New tools for Alzheimer’s diagnosis and diabetes management
The FDA granted Breakthrough Device Designation to Roche’s Elecsys ß-Amyloid (1-42) CSF and Elecsys Phospho-Tau (181P) CSF assays. These in vitro diagnostic immunoassays are for the measurement of the ß-Amyloid (1-42) and Phospho-Tau concentrations in cerebral spinal fluid (CSF) in adult subjects with mild cognitive impairment being evaluated for Alzheimer’s disease (AD) and other causes of dementia. Roche was one of the first companies to use biomarkers in clinical trials and will continue to explore high-performing diagnostic and disease-monitoring solutions for AD.
Roche’s new small, tube-free Accu-Chek Solo micropump obtained the CE mark. The micropump offers people with diabetes the option of dosing insulin either directly from the pump or from the dedicated handheld, as well as enabling them to detach and re-attach the pump without wasting insulin. It also complements Roche’s digital health solutions contributing to a more effective and personalised diabetes management. Roche signed a collaboration agreement and investment in Care Innovations. mySugr, one of Roche´s digital diabetes management solutions, will become the integrated personalised diabetes and population health management offering to Care Innovations’ broad range of customers based in the US and Canada.
Next generation of the founding families for the Board of Directors
Dr Andreas Oeri (69) has informed the Board of Directors that he will not stand for re-election as a member of the Board of Directors at the Annual General Meeting 2020. This will conclude his 24-year term of office. Dr Joerg Duschmalé (34), a fifth-generation descendant of the founder of Roche, has confirmed his interest in standing for election as a member of the Board of Directors in 2020.

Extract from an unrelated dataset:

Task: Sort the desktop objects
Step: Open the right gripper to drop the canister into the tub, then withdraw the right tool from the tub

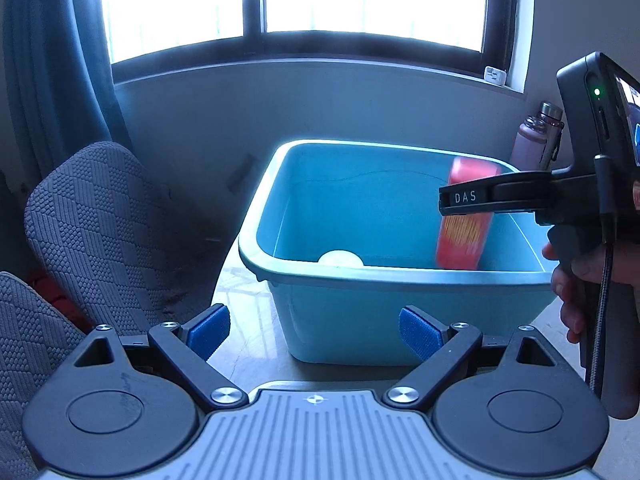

Outlook increased again for 2018
Roche expects sales to grow mid-single digit, at constant exchange rates. Core earnings per share are targeted to grow in the mid-teen digits, at constant exchange rates. Excluding the US tax reform impact, core earnings per share are targeted to grow broadly in line with sales. Roche expects to further increase its dividend in Swiss francs.